Gody już za progiem. W takim czasie chciałoby się każde spotkanie ozdobić jakimś podarunkiem. Dlatego dzisiejszy felieton zaczynam od krzepiącego stwierdzenia – pisarze są potrzebni. Tam, gdzie od polityki, ekonomii, ekologii,  wieje zimną grozą, chcę powiesić ten felieton jak ciepłą kotarę stawiającą tamę przeraźliwym przeciągom. I te słowa – pisarz jest potrzebny światu, jak okrętowi idącemu do portu potrzebny jest pilot. Jest czas, aby ludy rozpoznały, że ratunek przychodzi od strony powieści, eseju, dramatu, opowiadania, poezji.

  Na początek kilka myśli wyjętych z mojego eseju pisanego dla kwartalnika „Wyspa”. Nie cytuję, raczej próbuję referować skrótowo.

   Nad wszystkimi, a zwłaszcza nad elitami świata kultury, nauki, polityki i biznesu zawisło brzemię winy za zbliżającą się globalną katastrofę ekologiczną. Po konferencji w Katowicach dalej nie mamy pewności, czy katastrofa jest na progu, czy krok przed progiem, nie wiemy  też, czy rzeczywiście winna jest konsumpcyjna elita ludzkości, kraje dobrobytu, a w tych krajach elity zamożnych, bogatych i najbogatszych.  Wiemy jednak – ci, którzy tego dowodzą, mają mocne argumenty.

  Tak czy owak – katastrofa, krzywda milionów, na horyzoncie. Co mogłoby nas obronić?

   Naiwnością jest wypatrywanie nadziei od strony demokratycznych rządów i tych organizacji, które z demokracji korzystają. Nie widać  też nadziei na odwrócenie groźnych trendów  w skuteczności mechanizmów rynku i przebiegłości menadżerów trzymających w rękach stery wielkich korporacji, koncernów finansowych, przemysłowych i medialnych. Demokracja i rynek szukają wymiernych wskaźników krótkoterminowej skuteczności. Liczą się dla nich sondaże, wyniki wyborów, doraźne zyski, rozmiary inwestycji, kursy walut, stopy procentowe. To wszystko wyklucza dalekowzroczność, syntezę dziejową, daleki horyzont widzenia.

   Ostatecznie najwięcej władzy mają ci, którzy są najmniej zagrożeni, siedzą w najwyższych komnatach Kryształowego Pałacu i jedzą pierniczki z najwyższej półki. Oni nie będą przyśpieszać zmian. A nie zapominajmy, że największych zysków dostarcza konsumpcja dóbr luksusowych. W interesie korporacji leży więc pogłębianie egoizmu bogatych.

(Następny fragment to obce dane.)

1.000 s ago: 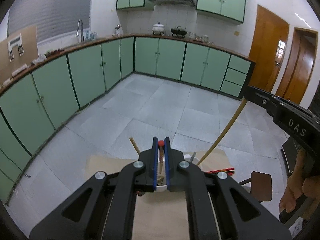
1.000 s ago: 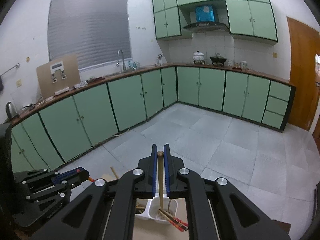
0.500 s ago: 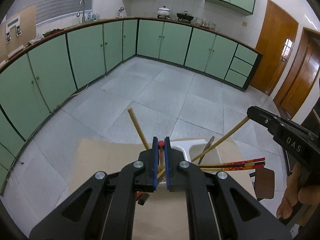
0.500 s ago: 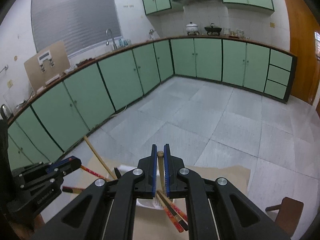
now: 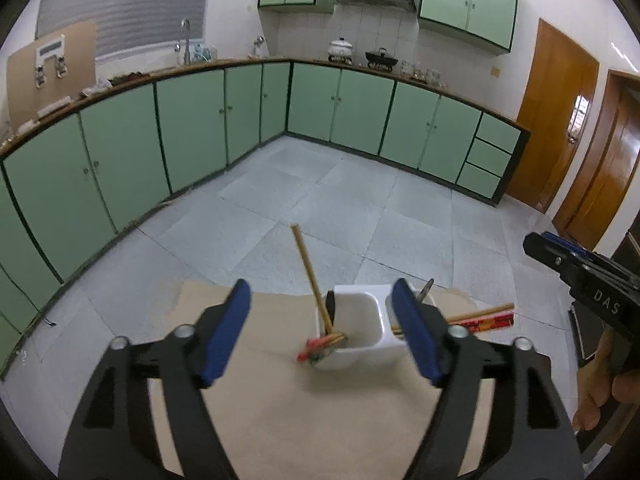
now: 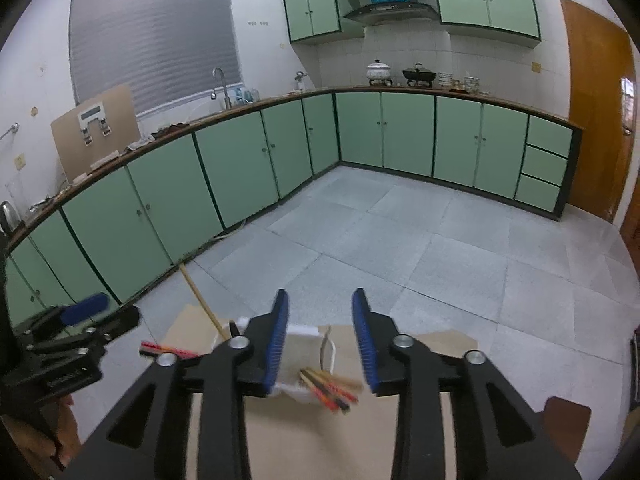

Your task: Organize utensils

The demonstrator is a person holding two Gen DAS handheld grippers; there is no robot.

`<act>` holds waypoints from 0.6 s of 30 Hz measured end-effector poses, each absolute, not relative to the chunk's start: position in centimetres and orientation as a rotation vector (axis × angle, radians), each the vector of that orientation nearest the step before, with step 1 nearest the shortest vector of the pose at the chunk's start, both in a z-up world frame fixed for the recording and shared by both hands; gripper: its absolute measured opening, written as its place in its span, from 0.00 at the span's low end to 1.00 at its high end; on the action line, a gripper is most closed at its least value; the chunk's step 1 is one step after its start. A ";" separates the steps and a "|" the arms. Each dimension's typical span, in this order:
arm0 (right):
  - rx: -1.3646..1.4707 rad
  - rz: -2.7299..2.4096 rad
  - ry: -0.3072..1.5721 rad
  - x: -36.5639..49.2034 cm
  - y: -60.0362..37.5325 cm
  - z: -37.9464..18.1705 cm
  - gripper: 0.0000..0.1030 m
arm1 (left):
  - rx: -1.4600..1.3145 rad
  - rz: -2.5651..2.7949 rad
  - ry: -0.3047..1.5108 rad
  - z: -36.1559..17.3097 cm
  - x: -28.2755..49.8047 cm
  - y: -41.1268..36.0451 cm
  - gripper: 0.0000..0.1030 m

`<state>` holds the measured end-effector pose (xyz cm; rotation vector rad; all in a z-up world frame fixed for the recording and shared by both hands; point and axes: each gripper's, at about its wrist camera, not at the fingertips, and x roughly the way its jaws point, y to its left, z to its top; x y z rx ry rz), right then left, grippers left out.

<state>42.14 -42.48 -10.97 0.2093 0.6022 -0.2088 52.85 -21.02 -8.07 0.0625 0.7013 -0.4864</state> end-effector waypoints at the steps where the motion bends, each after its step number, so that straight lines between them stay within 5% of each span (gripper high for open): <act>1: 0.195 -0.227 0.604 41.4 -42.1 -11.1 0.46 | 0.076 -0.480 0.689 -8.1 52.0 -20.7 0.80; 3: 0.181 -0.256 0.601 40.2 -41.6 -11.3 0.60 | 0.099 -0.478 0.668 -8.1 50.4 -20.1 0.84; 14: 0.174 -0.323 0.616 31.6 -38.3 -13.4 0.92 | 0.127 -0.460 0.663 -9.8 41.5 -15.2 0.93; 18: 0.118 -0.355 0.572 27.9 -36.0 -13.6 0.94 | 0.099 -0.452 0.653 -10.0 38.4 -13.2 0.93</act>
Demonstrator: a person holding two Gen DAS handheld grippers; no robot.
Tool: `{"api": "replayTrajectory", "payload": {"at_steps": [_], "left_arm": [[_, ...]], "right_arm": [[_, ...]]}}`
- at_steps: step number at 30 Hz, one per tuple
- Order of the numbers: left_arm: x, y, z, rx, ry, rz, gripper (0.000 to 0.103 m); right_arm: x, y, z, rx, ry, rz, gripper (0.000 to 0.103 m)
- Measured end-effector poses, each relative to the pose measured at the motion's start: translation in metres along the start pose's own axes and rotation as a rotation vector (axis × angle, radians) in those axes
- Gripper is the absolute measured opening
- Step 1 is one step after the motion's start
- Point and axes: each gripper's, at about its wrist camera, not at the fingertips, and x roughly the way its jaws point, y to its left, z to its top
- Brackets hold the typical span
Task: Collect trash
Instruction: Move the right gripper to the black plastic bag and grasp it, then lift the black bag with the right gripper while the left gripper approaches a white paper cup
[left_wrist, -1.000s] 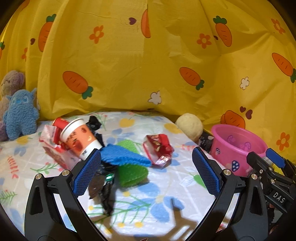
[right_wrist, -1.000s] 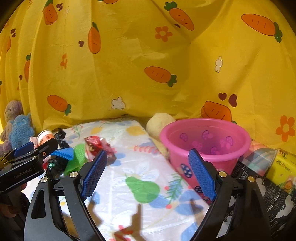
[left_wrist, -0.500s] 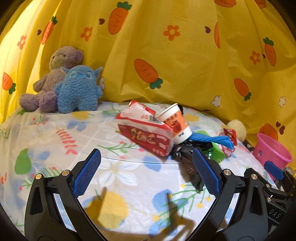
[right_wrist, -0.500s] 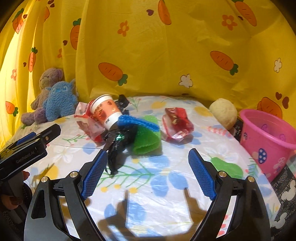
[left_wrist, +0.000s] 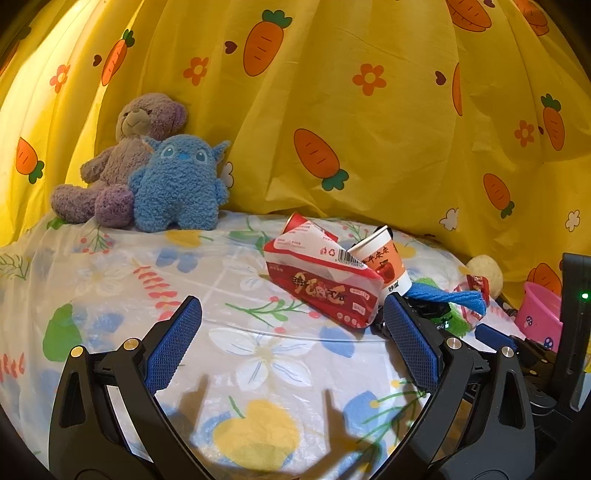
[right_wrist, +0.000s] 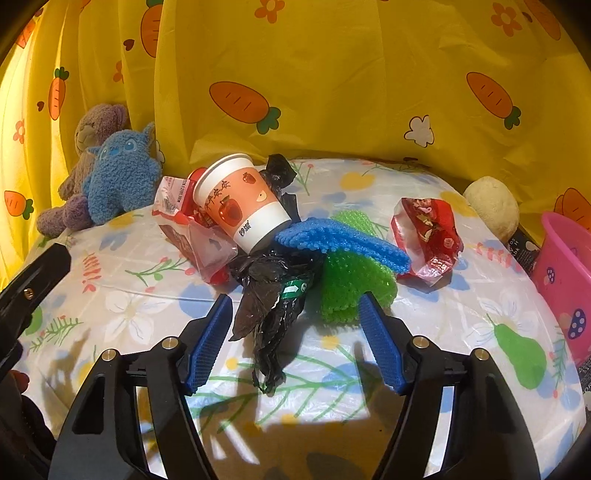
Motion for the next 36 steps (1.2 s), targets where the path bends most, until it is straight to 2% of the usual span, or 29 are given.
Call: {"api": "replayTrajectory", "payload": {"at_steps": [6,9,10,11,13,21,30,36], "left_arm": [[0.001,0.0,0.002,0.008,-0.007,-0.003,0.097],[0.003,-0.003,0.001,0.01,-0.001,-0.004,0.097],[0.004,-0.004,0.001,0.01,-0.001,-0.008,0.097],[0.004,-0.005,0.0,0.011,0.0,-0.009,0.097],[0.005,-0.007,0.0,0.017,0.003,-0.013,0.097],[0.014,-0.014,-0.002,0.016,0.026,-0.043,0.097],[0.026,-0.029,0.006,-0.003,0.053,-0.088,0.097],[0.055,-0.042,0.012,-0.007,0.101,-0.099,0.089]], "right_arm": [[0.022,-0.002,0.002,0.035,0.078,0.017,0.048],[0.028,-0.003,0.001,0.039,0.104,0.04,0.03],[0.028,-0.003,0.001,0.039,0.108,0.049,0.018],[0.027,-0.004,0.001,0.035,0.109,0.056,0.012],[0.021,-0.003,-0.001,0.016,0.092,0.068,0.008],[-0.029,-0.009,-0.014,-0.027,-0.012,0.113,0.006],[-0.078,-0.03,-0.021,0.003,-0.125,0.143,0.006],[-0.092,-0.044,-0.022,0.027,-0.169,0.133,0.006]]}}
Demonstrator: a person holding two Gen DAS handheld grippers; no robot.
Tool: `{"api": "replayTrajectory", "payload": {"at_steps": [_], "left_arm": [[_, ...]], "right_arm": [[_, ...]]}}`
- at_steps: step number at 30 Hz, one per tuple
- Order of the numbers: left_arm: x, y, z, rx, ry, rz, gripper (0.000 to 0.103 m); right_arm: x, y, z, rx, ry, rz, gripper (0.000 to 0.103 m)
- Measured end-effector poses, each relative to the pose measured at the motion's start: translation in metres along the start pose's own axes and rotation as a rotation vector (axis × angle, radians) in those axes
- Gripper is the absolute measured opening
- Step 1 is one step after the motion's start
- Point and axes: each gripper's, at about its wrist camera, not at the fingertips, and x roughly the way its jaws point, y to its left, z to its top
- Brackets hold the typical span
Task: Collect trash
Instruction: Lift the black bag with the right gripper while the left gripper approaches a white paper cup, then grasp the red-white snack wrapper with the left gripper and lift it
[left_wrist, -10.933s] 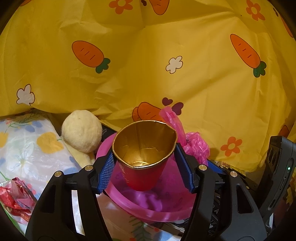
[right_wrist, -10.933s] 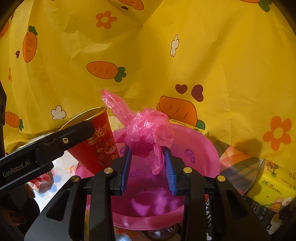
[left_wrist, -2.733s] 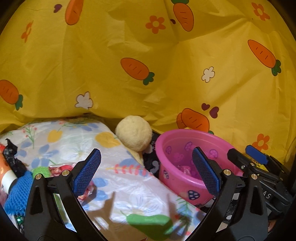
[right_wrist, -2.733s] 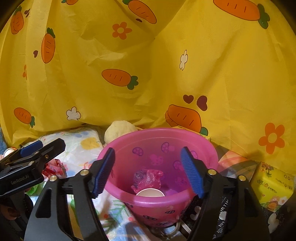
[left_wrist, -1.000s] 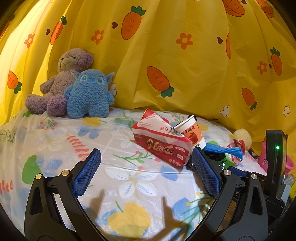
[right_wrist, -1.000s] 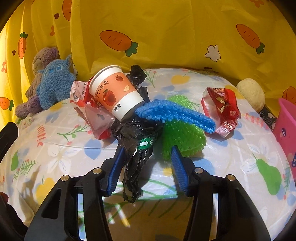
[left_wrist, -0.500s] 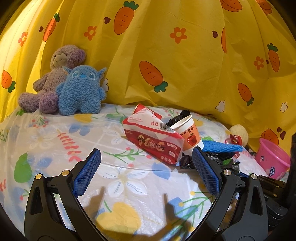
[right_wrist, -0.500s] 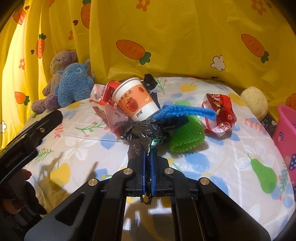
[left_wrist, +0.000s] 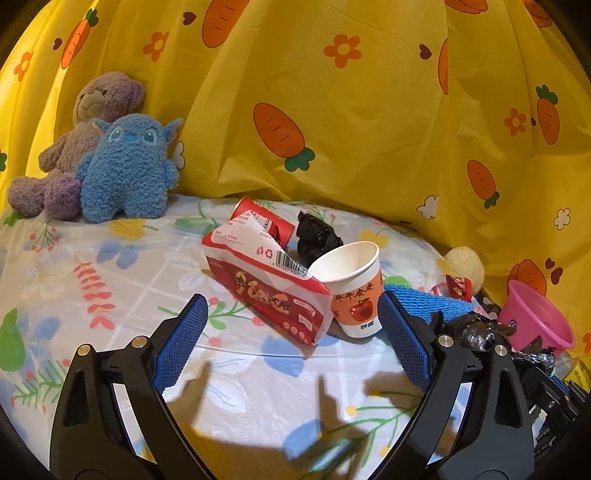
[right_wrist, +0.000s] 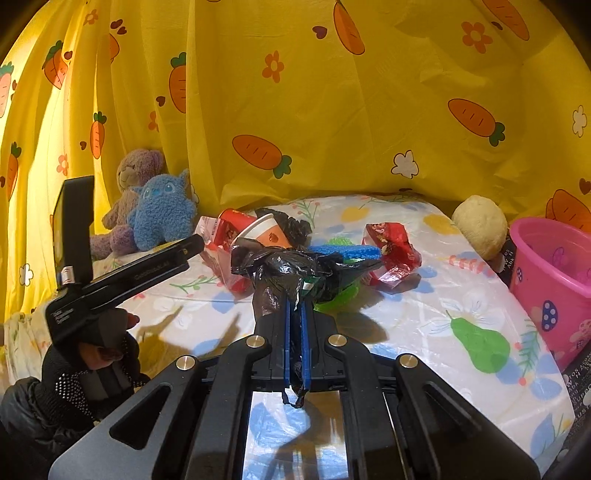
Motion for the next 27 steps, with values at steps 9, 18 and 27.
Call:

  Nie ma też co liczyć, że urządzenia wykorzystujące sztuczną inteligencję staną się Wunderwaffe broniącą cywilizacji przed ekologiczną katastrofą. Nie, ponieważ te urządzenia buduje się. aby nie tylko po to, aby wspomagały ręce chirurgów i służyły badaczom kosmosu. One przydają się też do uzupełniania arsenału środków, jakimi posługują się manipulacje konsumpcjonizmu. To kosztowne zabawki, stać na nie wielkie korporacje. Ostatecznie sztuczna inteligencja mogła by być na tyle inteligentna, aby trochę przedłużyć istnienie cywilizacji, która ją rodzi i żywi elektryką. Boję się jednak, że okaże się głupsza niż ludzie, że będzie bezkrytycznie kolaborować dopóty, dopóki  jej wtyczka nie wypadnie z gniazdka w fale oceanu.

Tak jak demokracja socjalistyczna nie była demokracją, masło roślinne nie było masłem, tak sztuczna inteligencja nie jest inteligencją. Te myśli rozwijałem w tekście przeznaczonym dla kwartalnika „Wyspa”.  Nasuwa się teraz ważne pytanie:

 A kultura, sztuka, elity twórcze? One chcą być częścią tego Kryształowego Pałacu, chcą być dworem Króla Karnawału Konsumpcji. Na wyścigi kolaborują ze ustabilizowanym modelem równowagi między rynkiem a demokracją. Akceptują ten model, w którym ich twórczość stara się być nie gorszym towarem niż smartfony i piwo.Lobbyści korporacji mają środki,  aby zadbać o utrzymywanie się wysokiej konsumpcji, znają sposoby manipulowania konsumentami. Kupują sobie część elit, aby posługiwać się nimi w tej manipulacji.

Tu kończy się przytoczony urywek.